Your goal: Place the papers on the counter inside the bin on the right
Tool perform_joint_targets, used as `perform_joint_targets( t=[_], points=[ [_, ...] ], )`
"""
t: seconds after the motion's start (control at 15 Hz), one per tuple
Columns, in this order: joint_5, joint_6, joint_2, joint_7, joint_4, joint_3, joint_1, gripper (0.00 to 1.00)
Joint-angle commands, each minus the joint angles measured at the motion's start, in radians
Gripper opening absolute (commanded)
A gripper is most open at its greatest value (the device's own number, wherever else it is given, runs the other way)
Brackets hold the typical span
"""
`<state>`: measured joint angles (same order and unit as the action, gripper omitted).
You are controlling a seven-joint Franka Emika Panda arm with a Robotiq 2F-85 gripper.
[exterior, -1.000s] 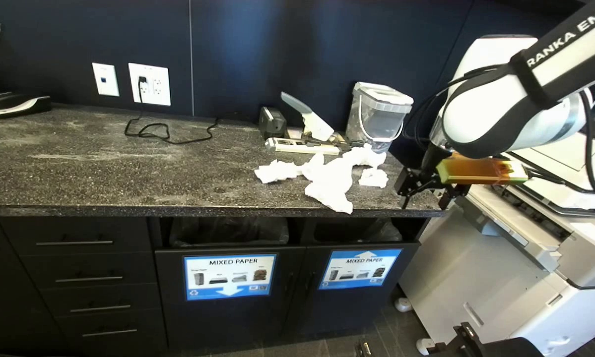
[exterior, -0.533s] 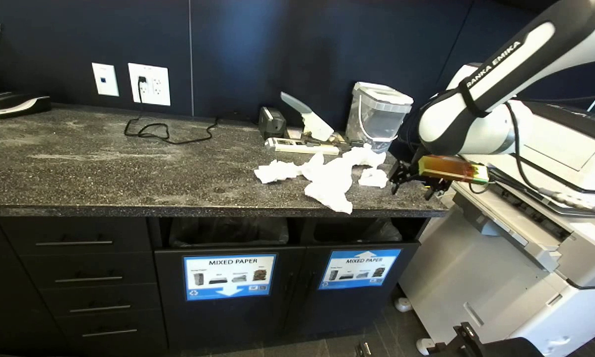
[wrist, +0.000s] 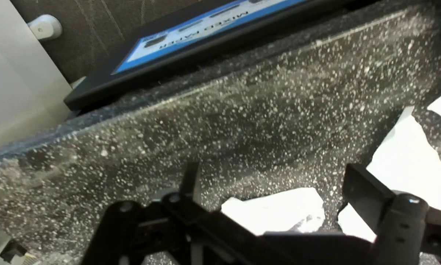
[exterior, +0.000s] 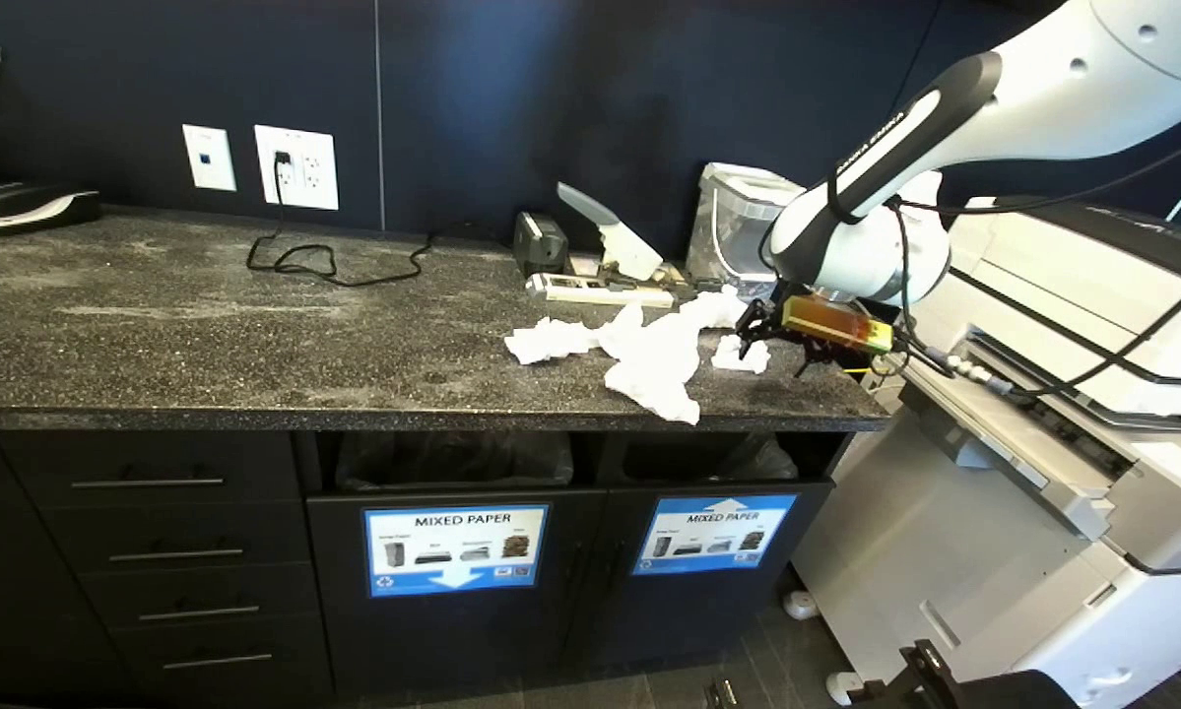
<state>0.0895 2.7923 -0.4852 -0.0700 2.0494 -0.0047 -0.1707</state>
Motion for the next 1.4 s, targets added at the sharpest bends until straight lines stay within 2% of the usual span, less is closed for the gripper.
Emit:
perform_joint_targets(
  t=[0.0, 0.6, 1.27, 1.33],
  points=[
    [0.034, -0.028, -0.112, 0.049, -0.175, 0.009, -0.012, 1.0],
    [0.012, -0.067, -0.269, 0.064, -0.408, 0.001, 0.002, 1.0],
    [-0.016, -0.128, -0.368, 0.071, -0.526, -0.023, 0.017, 1.0],
    [-0.019, -0.133, -0.373, 0.072, -0.534, -0.024, 0.017, 0.91]
  ],
)
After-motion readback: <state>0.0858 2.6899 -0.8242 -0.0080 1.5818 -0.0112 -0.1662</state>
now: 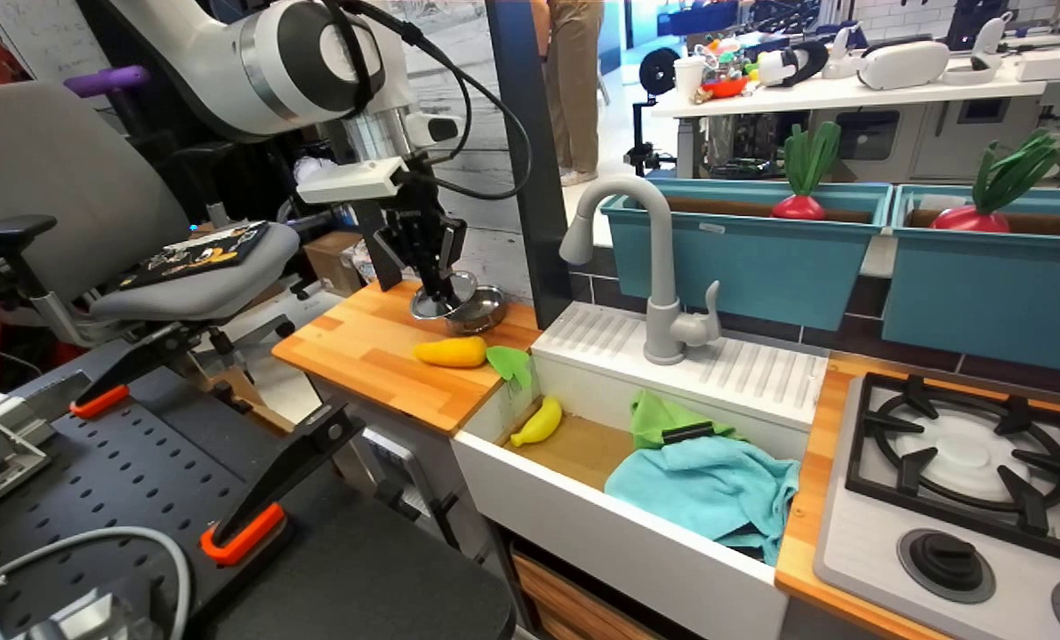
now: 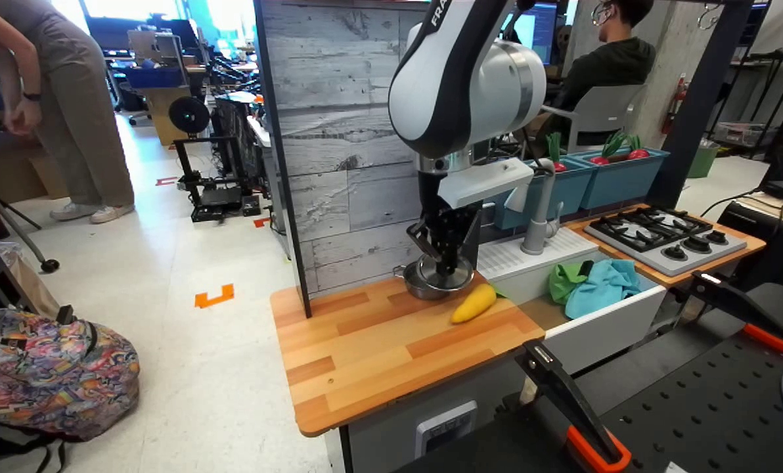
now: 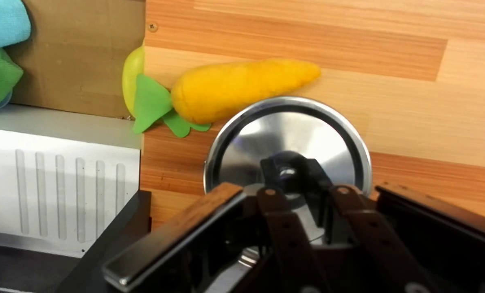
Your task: Pick up the lid and place it on the pot
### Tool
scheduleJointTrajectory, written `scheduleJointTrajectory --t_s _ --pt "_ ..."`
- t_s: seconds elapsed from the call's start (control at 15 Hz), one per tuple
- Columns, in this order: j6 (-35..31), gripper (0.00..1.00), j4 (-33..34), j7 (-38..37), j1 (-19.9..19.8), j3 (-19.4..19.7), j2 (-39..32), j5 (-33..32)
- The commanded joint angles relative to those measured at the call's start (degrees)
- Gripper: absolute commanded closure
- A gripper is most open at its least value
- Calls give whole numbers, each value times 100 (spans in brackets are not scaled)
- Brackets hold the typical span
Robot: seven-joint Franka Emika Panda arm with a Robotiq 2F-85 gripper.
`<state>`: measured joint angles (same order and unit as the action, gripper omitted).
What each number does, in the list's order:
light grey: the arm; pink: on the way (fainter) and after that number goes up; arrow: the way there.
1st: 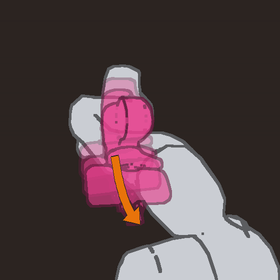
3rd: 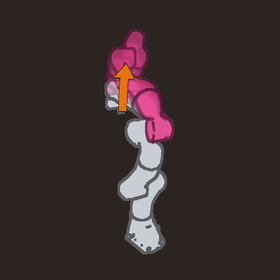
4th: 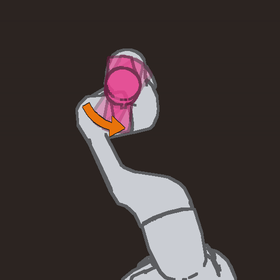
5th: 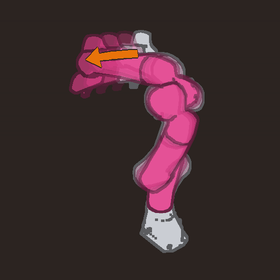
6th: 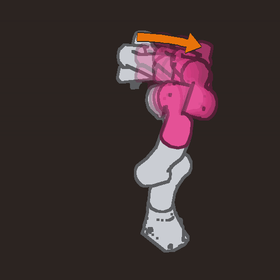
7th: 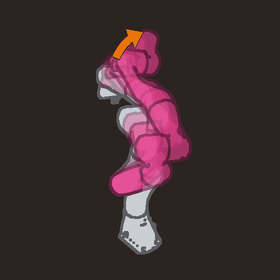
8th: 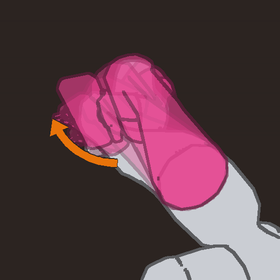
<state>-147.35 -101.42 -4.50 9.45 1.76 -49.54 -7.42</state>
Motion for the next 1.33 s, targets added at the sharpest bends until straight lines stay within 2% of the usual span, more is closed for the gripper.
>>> scheduleJointTrajectory --t_s 0.0,0.6,1.27 --pt "236 95 273 17 -131 -99 -75 143" --pt "741 95 989 124 -381 -315 -541 493" --pt "741 95 1297 -421 -249 -191 -842 673"
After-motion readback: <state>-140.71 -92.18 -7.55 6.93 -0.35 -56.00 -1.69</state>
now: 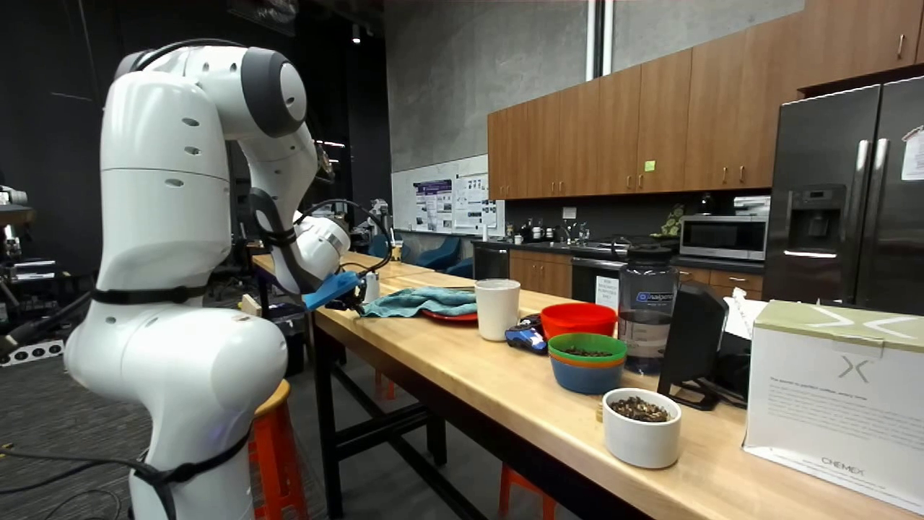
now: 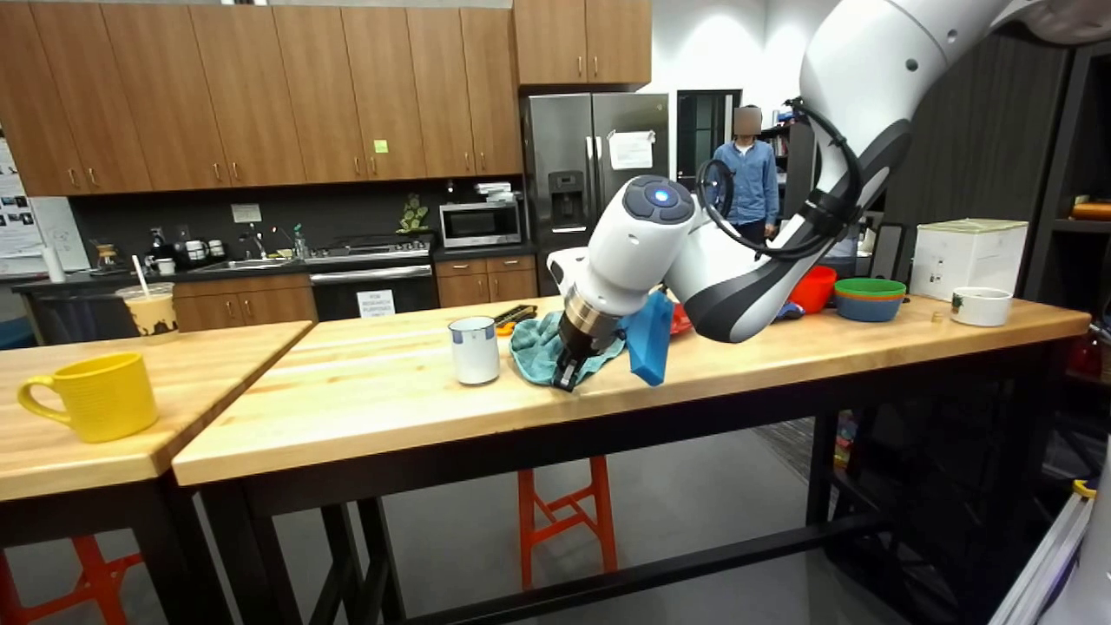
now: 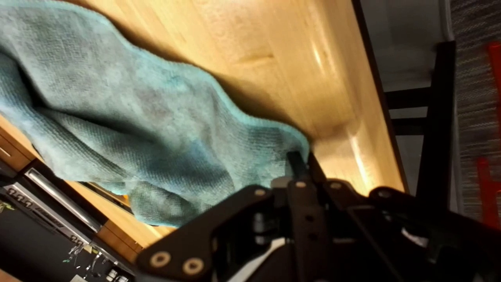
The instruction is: Put the blue towel on the plate
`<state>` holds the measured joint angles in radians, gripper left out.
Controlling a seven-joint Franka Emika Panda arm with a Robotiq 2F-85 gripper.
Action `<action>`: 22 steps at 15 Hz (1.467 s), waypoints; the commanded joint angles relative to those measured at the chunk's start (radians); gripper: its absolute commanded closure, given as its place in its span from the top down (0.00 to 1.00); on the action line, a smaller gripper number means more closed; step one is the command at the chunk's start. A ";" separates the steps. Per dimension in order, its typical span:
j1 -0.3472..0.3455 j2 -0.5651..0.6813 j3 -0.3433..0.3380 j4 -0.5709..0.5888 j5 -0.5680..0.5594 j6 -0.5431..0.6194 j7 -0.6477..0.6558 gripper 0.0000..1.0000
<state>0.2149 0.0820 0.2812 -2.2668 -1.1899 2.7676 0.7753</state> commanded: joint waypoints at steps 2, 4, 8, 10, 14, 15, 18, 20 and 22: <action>-0.036 -0.056 -0.025 -0.028 0.009 0.013 -0.076 0.01; -0.052 -0.081 -0.037 -0.032 0.003 0.005 -0.088 0.01; -0.082 -0.146 -0.066 -0.073 0.013 -0.016 -0.125 0.01; -0.096 -0.189 -0.083 -0.104 0.002 -0.033 -0.134 0.01; -0.120 -0.265 -0.108 -0.132 -0.038 -0.093 -0.105 0.01; -0.126 -0.282 -0.111 -0.134 -0.051 -0.115 -0.095 0.01; -0.145 -0.328 -0.118 -0.143 -0.091 -0.176 -0.072 0.01; -0.161 -0.338 -0.123 -0.135 -0.120 -0.208 -0.061 0.01; -0.180 -0.330 -0.124 -0.111 -0.167 -0.232 -0.039 0.01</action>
<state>0.0622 -0.2263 0.1621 -2.3823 -1.2815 2.5668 0.6937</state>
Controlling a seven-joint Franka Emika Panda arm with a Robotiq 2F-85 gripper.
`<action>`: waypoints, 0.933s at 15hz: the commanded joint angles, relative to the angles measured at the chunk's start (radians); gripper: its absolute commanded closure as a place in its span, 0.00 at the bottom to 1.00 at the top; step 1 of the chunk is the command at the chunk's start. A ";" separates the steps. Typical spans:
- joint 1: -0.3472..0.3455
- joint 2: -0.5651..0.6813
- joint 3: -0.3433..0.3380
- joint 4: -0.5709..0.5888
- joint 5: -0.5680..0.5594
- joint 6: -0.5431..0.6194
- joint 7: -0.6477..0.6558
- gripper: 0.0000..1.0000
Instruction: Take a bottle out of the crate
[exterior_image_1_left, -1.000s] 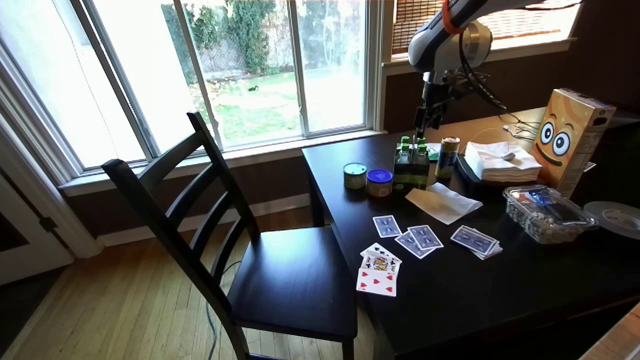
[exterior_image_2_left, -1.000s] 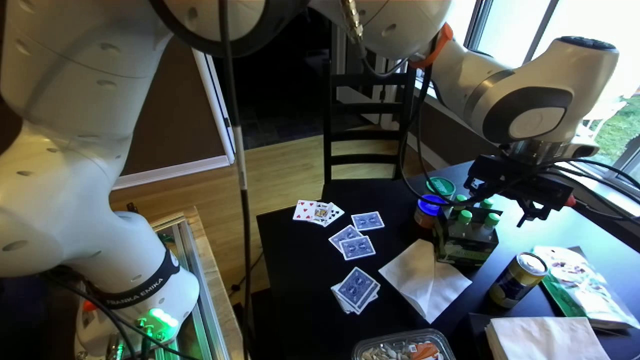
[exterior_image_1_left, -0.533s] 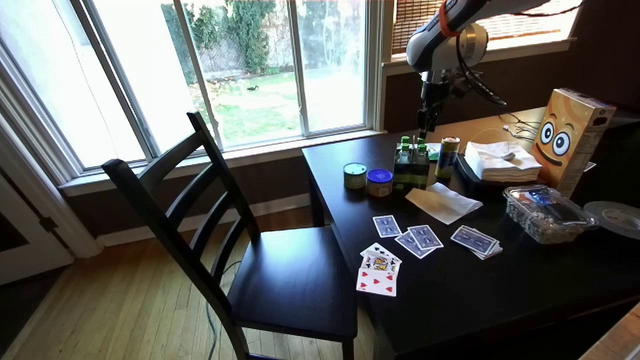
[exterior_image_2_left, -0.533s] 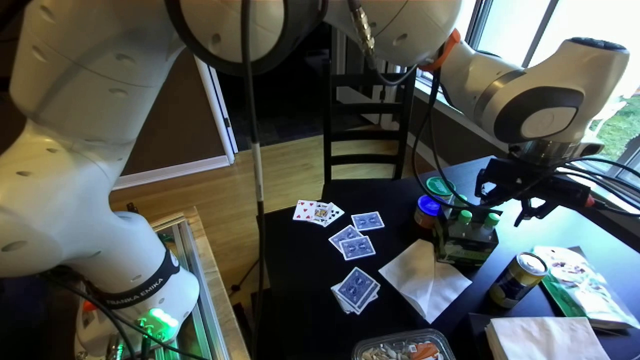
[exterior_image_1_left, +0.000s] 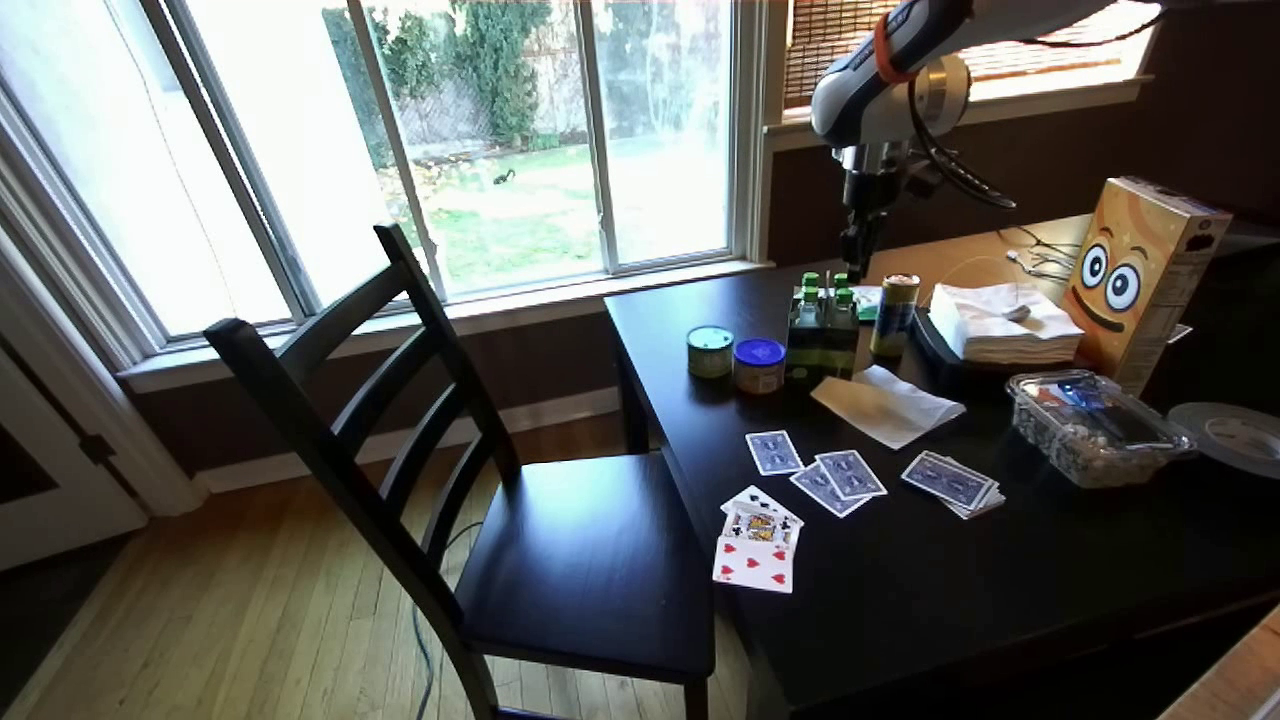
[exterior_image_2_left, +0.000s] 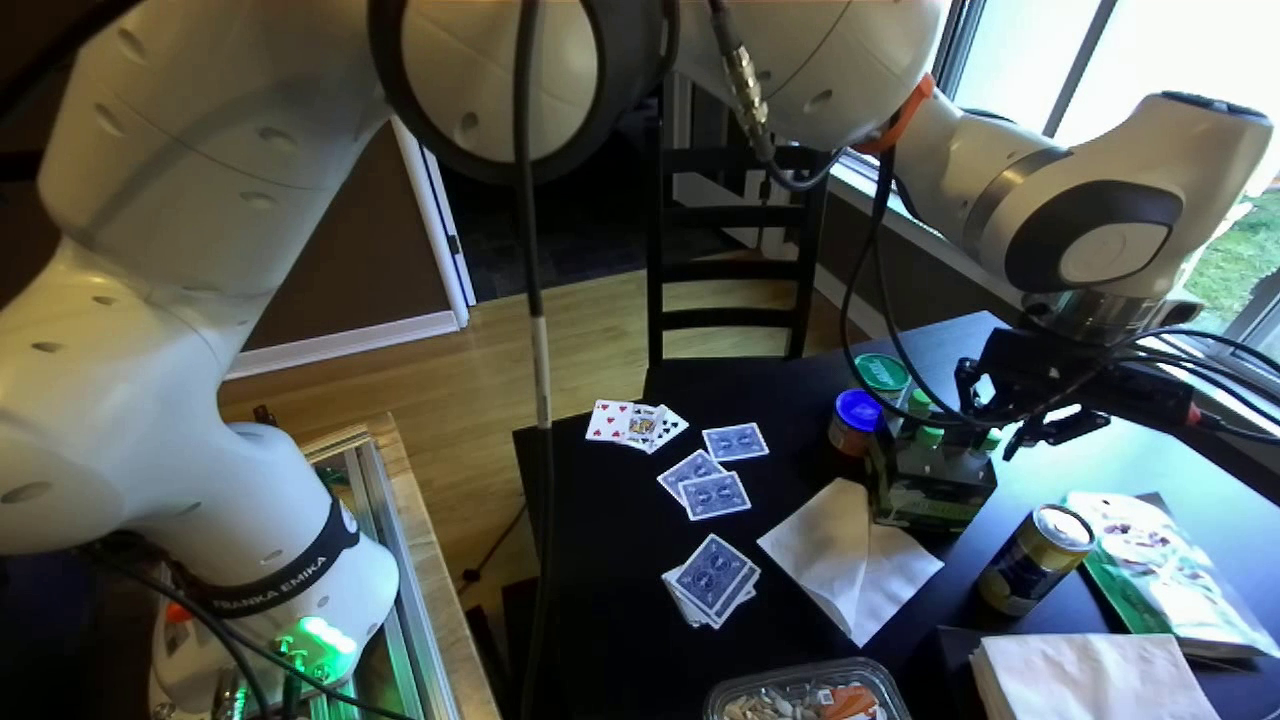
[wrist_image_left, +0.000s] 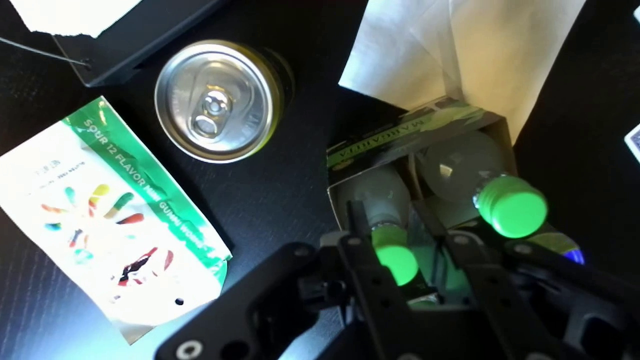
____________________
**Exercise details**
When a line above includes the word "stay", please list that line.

**Solution to this exercise**
Motion for the next 1.4 s, targets added at the sharpest bends until straight lines stay within 2% of the usual span, less is closed for the gripper.
Motion for the next 1.33 s, targets added at the sharpest bends until straight lines stay within 2% of the usual span, more is closed for the gripper.

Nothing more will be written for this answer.